EXERCISE BRIEF:
Copy the lines below exactly, starting with the first and finishing with the one holding "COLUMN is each"; do not copy the pictures.

(Records from a data collection)
------------------------------------------------------------------------

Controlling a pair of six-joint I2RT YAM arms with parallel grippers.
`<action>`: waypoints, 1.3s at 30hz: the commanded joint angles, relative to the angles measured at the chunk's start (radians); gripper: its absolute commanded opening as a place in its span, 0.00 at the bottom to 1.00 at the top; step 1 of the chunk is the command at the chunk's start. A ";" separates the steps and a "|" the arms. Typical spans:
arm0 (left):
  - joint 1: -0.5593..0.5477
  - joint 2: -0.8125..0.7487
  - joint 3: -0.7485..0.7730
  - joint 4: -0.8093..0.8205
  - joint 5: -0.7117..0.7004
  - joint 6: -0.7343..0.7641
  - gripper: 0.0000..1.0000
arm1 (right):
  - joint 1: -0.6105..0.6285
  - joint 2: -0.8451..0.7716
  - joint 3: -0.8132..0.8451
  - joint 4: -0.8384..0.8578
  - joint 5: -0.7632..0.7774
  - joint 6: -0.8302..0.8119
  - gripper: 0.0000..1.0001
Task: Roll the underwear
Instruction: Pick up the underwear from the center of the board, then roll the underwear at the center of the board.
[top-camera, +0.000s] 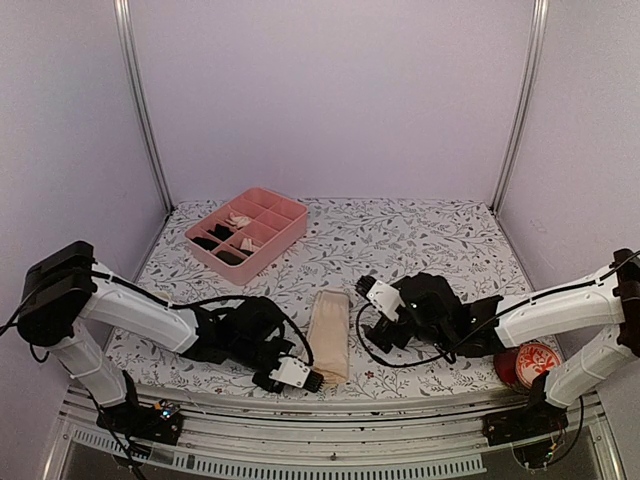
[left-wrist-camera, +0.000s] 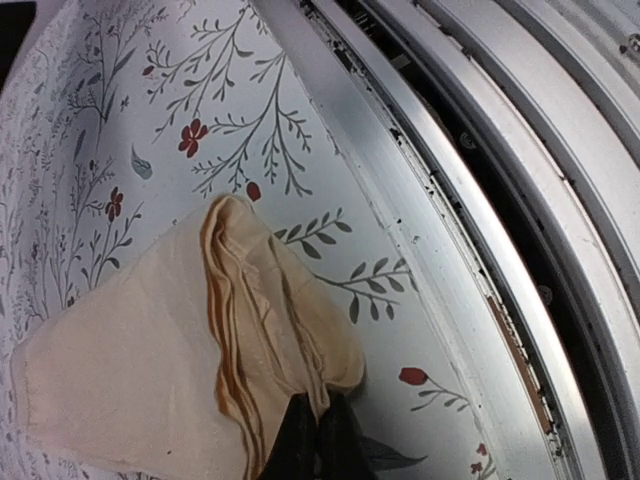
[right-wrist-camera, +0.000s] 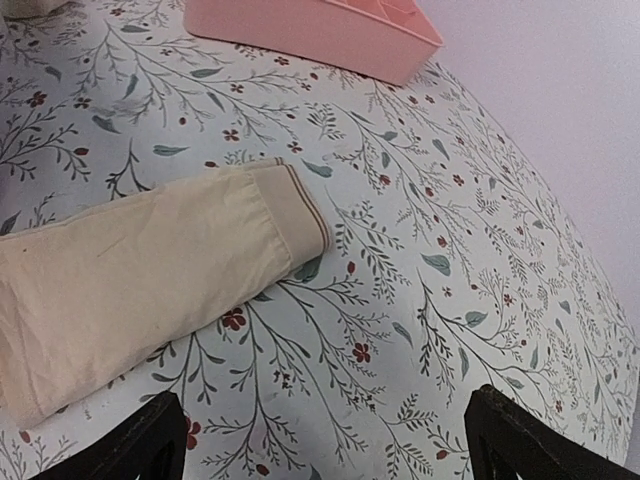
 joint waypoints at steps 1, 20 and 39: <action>0.075 -0.010 0.073 -0.118 0.163 -0.046 0.00 | 0.061 -0.017 -0.038 0.153 -0.058 -0.156 0.99; 0.277 0.172 0.309 -0.364 0.503 -0.120 0.00 | 0.174 -0.055 -0.099 0.188 -0.314 -0.297 0.97; 0.329 0.295 0.423 -0.466 0.574 -0.161 0.00 | 0.203 0.255 0.047 0.190 -0.298 -0.251 0.85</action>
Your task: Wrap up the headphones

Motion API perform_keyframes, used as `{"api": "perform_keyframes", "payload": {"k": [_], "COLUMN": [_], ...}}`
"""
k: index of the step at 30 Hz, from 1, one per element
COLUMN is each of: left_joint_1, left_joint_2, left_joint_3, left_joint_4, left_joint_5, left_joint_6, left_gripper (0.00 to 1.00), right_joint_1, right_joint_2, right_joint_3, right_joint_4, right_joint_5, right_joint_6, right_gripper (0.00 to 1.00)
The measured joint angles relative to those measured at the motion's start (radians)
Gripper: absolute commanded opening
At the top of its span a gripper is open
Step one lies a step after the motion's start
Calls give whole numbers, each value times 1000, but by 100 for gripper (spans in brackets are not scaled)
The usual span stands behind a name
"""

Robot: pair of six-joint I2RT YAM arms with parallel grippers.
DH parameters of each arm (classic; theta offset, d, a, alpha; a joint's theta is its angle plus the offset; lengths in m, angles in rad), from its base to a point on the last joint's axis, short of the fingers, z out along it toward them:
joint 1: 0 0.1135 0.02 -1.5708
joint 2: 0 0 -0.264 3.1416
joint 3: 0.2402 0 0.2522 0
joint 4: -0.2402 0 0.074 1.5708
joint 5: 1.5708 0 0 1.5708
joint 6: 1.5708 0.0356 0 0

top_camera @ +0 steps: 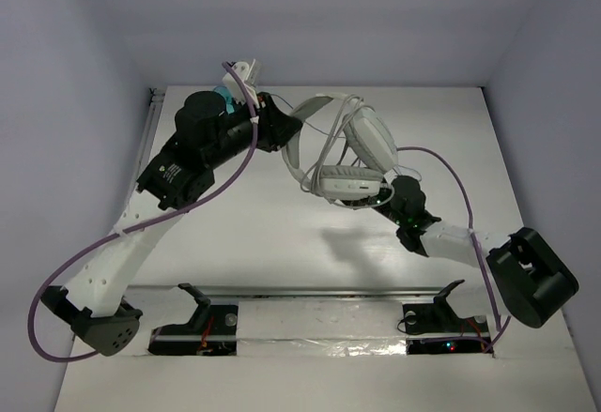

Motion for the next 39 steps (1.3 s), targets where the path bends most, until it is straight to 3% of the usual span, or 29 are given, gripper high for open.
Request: {"api": "perform_keyframes", "payload": {"k": [5,12,20,25,32,39], "left_joint_1": [0,0,0,-6,-76,-140], "left_joint_2": [-4,-23,-60,-64,-60,-60], "left_joint_3": [-109,-348,-554,-650,-754,-863], "left_joint_4": [130,303,428,484,546,632], "left_joint_5": [-108,-362,-588,-668,-803,-906], "left_joint_6": [-92,-208,-275,-279,-270,-285], "left_gripper": [0,0,0,0,0,0], "right_joint_1": [44,180,327,376,404,420], "right_joint_2": [0,30,177,285,335,250], "right_joint_3": [-16,-48,-116,-115,-56,-24], "right_joint_4": [35,168,438,481,494,491], "right_joint_5": [-31,-32,13,19,28,109], "right_joint_6": [115,326,564,670,744,755], "right_gripper": [5,5,6,6,7,10]}}
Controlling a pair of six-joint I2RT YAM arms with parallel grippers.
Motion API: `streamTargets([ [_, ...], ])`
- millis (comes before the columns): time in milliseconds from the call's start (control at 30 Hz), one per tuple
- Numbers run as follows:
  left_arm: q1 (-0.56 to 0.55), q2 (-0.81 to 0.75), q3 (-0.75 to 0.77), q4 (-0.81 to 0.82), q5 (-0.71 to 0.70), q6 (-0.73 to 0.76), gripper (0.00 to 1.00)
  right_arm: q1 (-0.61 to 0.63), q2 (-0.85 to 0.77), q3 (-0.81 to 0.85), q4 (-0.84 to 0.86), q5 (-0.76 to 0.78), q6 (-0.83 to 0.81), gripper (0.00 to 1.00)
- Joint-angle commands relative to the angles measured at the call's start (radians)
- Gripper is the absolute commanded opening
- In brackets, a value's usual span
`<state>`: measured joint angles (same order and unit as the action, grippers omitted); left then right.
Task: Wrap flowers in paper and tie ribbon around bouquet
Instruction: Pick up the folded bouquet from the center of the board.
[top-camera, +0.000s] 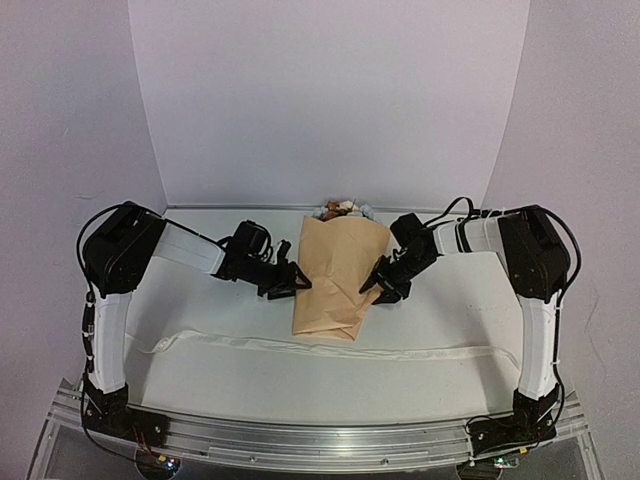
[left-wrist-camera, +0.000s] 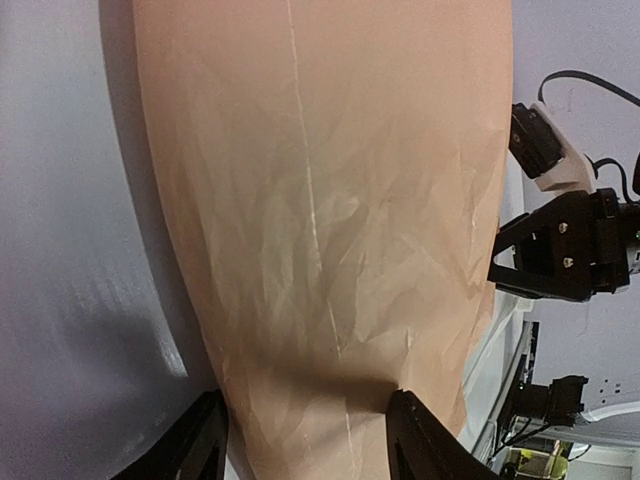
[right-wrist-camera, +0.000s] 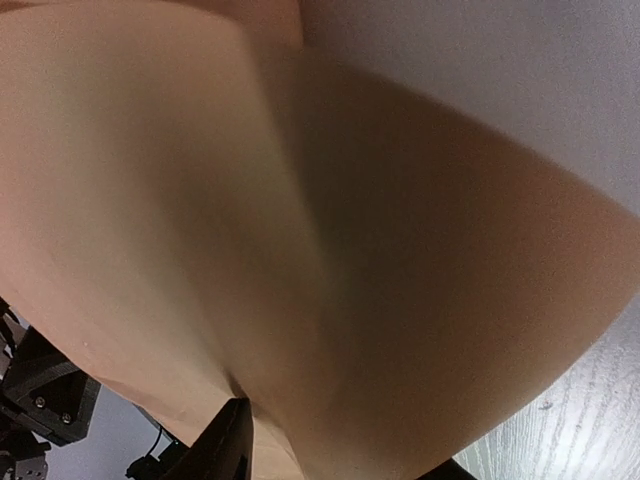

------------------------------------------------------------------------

EXERCISE SOLUTION:
Controlling a pair of six-joint I2RT YAM arms with parallel grippers.
`<action>`: waypoints, 1.3s at 30hz: the commanded joint angles, relative to the angles measured at the chunk's start (radians); gripper: its absolute commanded opening as a place in its span, 0.00 at the bottom to 1.00 at the top; step 1 of the chunk is the command at the chunk's start. A ";" separates the steps and a "|" the arms. Typical spans:
arm0 (left):
  - joint 1: -0.5593..0.5477
  - joint 2: -0.8125..0.7487
  - joint 3: -0.7485..0.7730
  - joint 4: -0.8093..0.8205
  - joint 5: -0.7117..0.7004
  - joint 6: -0.7343..0.7641
  - gripper: 0.0000..1.0000
arm1 (right):
  - joint 1: -0.6105..0.6285
  - joint 2: -0.8451..0.7716
  - joint 3: -0.8132..0.8451
  - joint 4: -0.8384..0.8578
  - joint 5: -0.7632..0.7774
  - joint 6: -0.8302..0.8119
  - gripper: 0.0000..1.0001
Task: Roll the underwear
Instruction: Pick up the underwear from the center of the board, then roll the underwear at the center of the board.
[top-camera, +0.000s] 
[left-wrist-camera, +0.000s] 
[right-wrist-camera, +0.000s] 
 joint waypoints at steps 1, 20 and 39: <action>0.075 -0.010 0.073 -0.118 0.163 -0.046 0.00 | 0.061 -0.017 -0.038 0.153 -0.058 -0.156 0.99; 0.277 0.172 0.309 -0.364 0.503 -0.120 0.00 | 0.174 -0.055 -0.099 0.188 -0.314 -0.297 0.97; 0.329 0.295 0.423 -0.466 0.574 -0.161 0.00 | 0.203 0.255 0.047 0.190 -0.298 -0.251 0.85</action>
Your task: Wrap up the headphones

Motion API perform_keyframes, used as `{"api": "perform_keyframes", "payload": {"k": [_], "COLUMN": [_], ...}}`
"""
k: index of the step at 30 Hz, from 1, one per element
COLUMN is each of: left_joint_1, left_joint_2, left_joint_3, left_joint_4, left_joint_5, left_joint_6, left_gripper (0.00 to 1.00), right_joint_1, right_joint_2, right_joint_3, right_joint_4, right_joint_5, right_joint_6, right_gripper (0.00 to 1.00)

For this exercise, the answer is now complete.